Poverty rates for African Americans exceed those for white Americans, regardless of education, work effort, or family structure. Of course, the United States has gone to great lengths to address its history of unequal treatment of African Americans. However, the gap in economic opportunity has not been eliminated.
Moreover, the payment of reparations does not impose collective guilt on white Americans.Rather, they are proposing reparations to black Americans for crimes apparently committed or tolerated. by the government. Collective liability for government misconduct is a longstanding principle of law.
To give a common example, if someone’s car was damaged by a pothole that the city didn’t repair, the car owner would have to pay taxes paid by residents who weren’t involved in road maintenance. You can ask for damages. Government actions in the treatment of African Americans likewise impose collective responsibility.
But whatever the moral justification for reparations, reparations are an ineffective way of bringing real and lasting improvement to African Americans. The practical difficulties of a large-scale reparation plan, with serious questions about who should be compensated, how much, and how, would be virtually impossible to overcome.
Most of the proposals on the table are just plans to redistribute wealth through taxes and spending, without dramatically expanding economic opportunity. The long-term solution to the plight of poor African Americans will go beyond what has been done in the name of reparations.
Most importantly, the taxes and debt required to pay billions or trillions of dollars in reparations will seriously damage the economy and reduce economic growth for all Americans. is.

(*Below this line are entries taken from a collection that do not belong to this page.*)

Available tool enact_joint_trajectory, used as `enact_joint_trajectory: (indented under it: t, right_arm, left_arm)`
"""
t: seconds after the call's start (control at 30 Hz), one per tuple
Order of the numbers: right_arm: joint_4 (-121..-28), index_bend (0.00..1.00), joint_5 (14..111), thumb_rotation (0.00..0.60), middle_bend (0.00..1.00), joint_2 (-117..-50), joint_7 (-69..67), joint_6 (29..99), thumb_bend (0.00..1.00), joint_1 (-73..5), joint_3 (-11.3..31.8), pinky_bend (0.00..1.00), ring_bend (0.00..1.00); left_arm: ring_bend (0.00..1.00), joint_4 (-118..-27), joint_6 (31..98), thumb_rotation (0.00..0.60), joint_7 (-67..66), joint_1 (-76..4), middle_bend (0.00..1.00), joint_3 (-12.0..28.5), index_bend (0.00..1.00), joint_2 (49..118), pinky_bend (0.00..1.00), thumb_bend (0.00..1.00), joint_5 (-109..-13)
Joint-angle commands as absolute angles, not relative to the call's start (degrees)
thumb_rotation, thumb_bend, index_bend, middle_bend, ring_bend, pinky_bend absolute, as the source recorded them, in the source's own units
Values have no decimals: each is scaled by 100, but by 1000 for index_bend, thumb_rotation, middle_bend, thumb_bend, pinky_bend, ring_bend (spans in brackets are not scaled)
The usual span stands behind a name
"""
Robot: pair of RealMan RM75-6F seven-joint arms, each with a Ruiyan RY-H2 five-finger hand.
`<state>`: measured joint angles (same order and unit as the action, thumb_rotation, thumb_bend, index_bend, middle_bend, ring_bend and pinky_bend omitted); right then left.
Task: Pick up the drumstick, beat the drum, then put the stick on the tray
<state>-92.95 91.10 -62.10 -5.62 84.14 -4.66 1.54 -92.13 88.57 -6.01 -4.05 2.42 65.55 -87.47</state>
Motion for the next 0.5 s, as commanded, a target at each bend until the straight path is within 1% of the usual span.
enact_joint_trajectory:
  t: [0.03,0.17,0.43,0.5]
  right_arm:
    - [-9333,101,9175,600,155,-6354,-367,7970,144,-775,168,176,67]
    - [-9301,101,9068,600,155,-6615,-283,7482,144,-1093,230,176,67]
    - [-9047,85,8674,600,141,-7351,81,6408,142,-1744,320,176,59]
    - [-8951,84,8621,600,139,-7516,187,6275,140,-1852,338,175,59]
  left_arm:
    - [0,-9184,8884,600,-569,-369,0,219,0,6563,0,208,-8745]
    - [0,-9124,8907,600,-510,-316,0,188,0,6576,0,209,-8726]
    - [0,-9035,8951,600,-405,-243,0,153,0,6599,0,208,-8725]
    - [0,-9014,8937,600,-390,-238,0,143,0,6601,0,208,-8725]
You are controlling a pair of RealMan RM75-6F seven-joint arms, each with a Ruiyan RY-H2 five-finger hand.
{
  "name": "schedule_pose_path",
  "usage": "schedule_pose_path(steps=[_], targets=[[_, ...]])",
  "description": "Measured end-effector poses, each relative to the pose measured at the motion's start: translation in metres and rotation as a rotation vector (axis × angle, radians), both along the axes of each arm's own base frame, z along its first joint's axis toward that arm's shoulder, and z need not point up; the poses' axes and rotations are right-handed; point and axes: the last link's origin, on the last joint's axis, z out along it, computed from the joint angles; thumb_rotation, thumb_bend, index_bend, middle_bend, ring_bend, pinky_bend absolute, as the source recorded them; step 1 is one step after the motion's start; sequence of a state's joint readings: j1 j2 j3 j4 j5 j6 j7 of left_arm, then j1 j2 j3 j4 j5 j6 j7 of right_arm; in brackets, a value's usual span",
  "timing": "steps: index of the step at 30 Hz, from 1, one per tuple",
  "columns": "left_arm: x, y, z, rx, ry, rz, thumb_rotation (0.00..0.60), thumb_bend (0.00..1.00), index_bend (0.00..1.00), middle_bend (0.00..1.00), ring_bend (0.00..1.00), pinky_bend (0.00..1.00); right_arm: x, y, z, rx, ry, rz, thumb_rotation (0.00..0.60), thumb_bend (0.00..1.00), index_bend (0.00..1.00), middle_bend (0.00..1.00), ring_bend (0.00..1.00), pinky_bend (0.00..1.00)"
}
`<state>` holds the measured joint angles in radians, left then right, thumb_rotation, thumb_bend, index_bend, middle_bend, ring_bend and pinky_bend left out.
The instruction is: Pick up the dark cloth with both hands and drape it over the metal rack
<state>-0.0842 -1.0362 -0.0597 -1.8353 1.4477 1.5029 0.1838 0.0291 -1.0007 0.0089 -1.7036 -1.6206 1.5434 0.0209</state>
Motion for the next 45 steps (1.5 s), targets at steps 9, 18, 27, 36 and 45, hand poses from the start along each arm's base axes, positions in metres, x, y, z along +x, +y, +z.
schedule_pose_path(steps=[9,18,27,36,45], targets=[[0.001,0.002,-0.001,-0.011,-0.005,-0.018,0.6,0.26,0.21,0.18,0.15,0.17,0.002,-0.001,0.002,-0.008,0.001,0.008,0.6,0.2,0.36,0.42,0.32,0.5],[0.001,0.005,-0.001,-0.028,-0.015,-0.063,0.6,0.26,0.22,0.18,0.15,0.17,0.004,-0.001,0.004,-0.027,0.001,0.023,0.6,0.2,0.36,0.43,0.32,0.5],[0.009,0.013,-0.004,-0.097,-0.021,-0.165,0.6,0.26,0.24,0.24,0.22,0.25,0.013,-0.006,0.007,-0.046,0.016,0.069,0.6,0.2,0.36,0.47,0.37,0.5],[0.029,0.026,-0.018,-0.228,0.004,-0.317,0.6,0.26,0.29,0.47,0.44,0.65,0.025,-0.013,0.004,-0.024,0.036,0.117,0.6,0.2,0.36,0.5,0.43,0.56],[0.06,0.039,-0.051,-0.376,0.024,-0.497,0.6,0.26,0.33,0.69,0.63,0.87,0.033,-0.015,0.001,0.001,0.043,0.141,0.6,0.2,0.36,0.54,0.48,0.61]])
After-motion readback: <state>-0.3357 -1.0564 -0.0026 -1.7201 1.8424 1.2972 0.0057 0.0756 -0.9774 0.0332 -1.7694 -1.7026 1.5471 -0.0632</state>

African Americans are unlikely to benefit from the resulting rise in unemployment, slowing wage growth, and declining entrepreneurship. The goal of any compensation policy should not be to slow economic growth per se, but to move poor people of color into the mainstream of a growing economy.
Finally, we need to recognize that reparations are a highly contentious issue, partly because those who are called to pay for past sins are not directly responsible. While 80% of white Americans oppose reparations, 77% of black Americans support reparations.
Most white Americans oppose reparations, regardless of age, socioeconomic status, education, or political affiliation. Moreover, both Asian Americans and Latinos are largely opposed to reparations.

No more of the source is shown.